House
ANO: 1986 PAÍS: EUA DURAÇÃO: 093 minutos DISTRIBUIDORA: DIREÇÃO: Steve Miner ROTEIRO: Mac Ahlberg ELENCO: William Katt; George Wendt; Kay Lenz; Richard Moll; Allyce Beasley CARACTERÍSTICAS: Colorido; Legendado
SINOPSE: Roger Cobb é um escritor famoso que, após se separar de sua esposa devido ao desaparecimento de seu filho, decide se mudar para a velha casa de sua finada tia para escrever um romance sobre suas experiências no Vietnam.

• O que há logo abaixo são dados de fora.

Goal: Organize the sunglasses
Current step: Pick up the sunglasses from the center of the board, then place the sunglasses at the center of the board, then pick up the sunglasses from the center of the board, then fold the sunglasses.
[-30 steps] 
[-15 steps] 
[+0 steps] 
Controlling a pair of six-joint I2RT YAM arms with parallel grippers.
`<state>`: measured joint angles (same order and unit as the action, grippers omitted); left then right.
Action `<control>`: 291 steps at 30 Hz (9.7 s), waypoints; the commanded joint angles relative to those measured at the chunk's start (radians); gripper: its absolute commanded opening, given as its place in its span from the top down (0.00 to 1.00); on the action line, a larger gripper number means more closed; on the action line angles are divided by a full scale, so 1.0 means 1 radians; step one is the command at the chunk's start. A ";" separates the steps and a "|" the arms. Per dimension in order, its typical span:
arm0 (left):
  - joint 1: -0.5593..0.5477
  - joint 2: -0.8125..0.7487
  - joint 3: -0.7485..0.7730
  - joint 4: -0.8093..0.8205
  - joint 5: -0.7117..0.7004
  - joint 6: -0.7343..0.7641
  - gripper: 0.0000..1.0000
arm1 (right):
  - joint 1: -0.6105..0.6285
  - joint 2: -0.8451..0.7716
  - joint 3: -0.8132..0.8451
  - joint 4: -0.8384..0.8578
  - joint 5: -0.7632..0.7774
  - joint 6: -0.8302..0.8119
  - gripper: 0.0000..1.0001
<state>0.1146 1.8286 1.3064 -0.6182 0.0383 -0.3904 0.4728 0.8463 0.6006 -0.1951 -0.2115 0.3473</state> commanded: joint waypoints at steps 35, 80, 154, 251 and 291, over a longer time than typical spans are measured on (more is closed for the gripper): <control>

Logo que chega descobre que sua tia se suicidou porque forças maléficas a fizeram cometer o terrível ato. Com o passar do tempo, o rapaz irá descobrir também que as tais forças sobrenaturais estão atuando com a única intenção de se vingar do escritor por ter cometido um erro no passado...uma mistura de terror e comédia...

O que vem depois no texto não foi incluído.